Personal information
- Full name: Jack Smith
- Nationality: British
- Born: 19 June 1991 (age 35) Stockton-on-Tees, England
- Home town: Sedgefield

Sport
- Sport: Wheelchair rugby
- Disability class: 0.5
- Club: North East Bulls
- Team: Great Britain

Achievements and titles
- Paralympic finals: Tokyo 2020

Medal record
Paralympic Games
| Gold medal – first place | 2020 Tokyo | Mixed |

= Jack Smith (wheelchair rugby) =

Wheelchair rugby player (born 1991)

Jack Dalziel Smith (born 19 June 1991) in Stockton-on-Tees is a British wheelchair rugby athlete. He was a member of the Great Britain national wheelchair rugby team at the 2020 Summer Paralympics in Tokyo, when the team won the gold medal.

== Biography ==
In 2008, at age 16, Smith was diagnosed with Hodgkin lymphoma. A few weeks after this diagnosis, while playing rugby for Billingham RUFC, he was injured in a ruck incident. He sustained a fracture-dislocation of several vertebrae and spinal cord compression, which resulted in paralysis from the chest down. He had spinal surgery at North Tees Hospital and spent three months' rehab at James Cook University Hospital spinal unit.

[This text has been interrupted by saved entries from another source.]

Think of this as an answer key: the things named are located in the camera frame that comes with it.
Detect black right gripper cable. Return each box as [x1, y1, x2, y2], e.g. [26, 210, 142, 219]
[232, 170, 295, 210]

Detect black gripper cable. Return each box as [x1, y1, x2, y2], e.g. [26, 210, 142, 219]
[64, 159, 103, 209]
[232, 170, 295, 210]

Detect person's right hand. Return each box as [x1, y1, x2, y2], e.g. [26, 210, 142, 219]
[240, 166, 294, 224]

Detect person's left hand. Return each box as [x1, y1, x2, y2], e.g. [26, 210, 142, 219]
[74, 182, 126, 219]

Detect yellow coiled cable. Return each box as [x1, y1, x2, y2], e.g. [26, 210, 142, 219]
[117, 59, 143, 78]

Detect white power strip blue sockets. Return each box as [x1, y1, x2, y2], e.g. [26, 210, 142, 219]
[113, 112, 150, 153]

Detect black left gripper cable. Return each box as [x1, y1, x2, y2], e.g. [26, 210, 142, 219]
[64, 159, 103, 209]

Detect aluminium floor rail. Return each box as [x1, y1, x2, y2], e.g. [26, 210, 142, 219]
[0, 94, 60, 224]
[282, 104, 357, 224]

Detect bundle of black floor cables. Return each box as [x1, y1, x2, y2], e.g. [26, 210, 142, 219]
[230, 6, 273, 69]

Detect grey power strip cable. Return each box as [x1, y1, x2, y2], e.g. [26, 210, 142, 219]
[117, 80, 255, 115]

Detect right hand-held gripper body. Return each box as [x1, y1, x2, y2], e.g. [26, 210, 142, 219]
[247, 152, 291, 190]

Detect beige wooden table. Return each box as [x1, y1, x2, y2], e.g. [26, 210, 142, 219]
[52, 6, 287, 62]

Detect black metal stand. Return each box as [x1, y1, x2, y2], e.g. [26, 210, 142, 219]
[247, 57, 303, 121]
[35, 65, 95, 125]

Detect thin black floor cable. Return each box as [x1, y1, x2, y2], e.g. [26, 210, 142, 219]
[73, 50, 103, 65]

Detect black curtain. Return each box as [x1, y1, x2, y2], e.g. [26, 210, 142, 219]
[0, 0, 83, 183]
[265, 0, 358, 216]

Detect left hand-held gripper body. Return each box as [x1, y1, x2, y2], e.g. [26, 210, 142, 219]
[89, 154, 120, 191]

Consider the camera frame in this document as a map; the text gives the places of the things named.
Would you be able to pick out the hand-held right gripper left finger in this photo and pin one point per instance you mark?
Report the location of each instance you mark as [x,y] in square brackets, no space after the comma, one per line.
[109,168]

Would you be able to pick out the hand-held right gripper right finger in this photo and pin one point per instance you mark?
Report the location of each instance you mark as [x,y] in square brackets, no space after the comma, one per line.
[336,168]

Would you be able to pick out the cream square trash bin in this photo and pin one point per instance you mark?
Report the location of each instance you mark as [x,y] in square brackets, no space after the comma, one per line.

Just over a year later, Smith was back playing rugby, now in a wheelchair. He took up the sport in 2009 at the North East Bulls club, the region's only wheelchair team.

He moved on to Leicester Tigers Wheelchair Rugby club, and eventually to a place on the Great Britain team, making his debut in 2015. Following his selection for the team, he said: "This has been my dream for six or seven years and right now I'm so excited. My parents, brother, sister and my girlfriend have been so supportive and, although it's not possible for them to watch, they are over the moon for me."

Following Great Britain's triumph at the Covid-delayed 2020 Paralympics, Smith was appointed Member of the Order of the British Empire (MBE) in the 2022 New Year Honours for services to wheelchair rugby.

Smith represented Great Britain at the 2024 Paralympic Games in Paris. He was voted Best in Class at the 2026 Wheelchair Rugby World Championship. He has over 100 representative caps.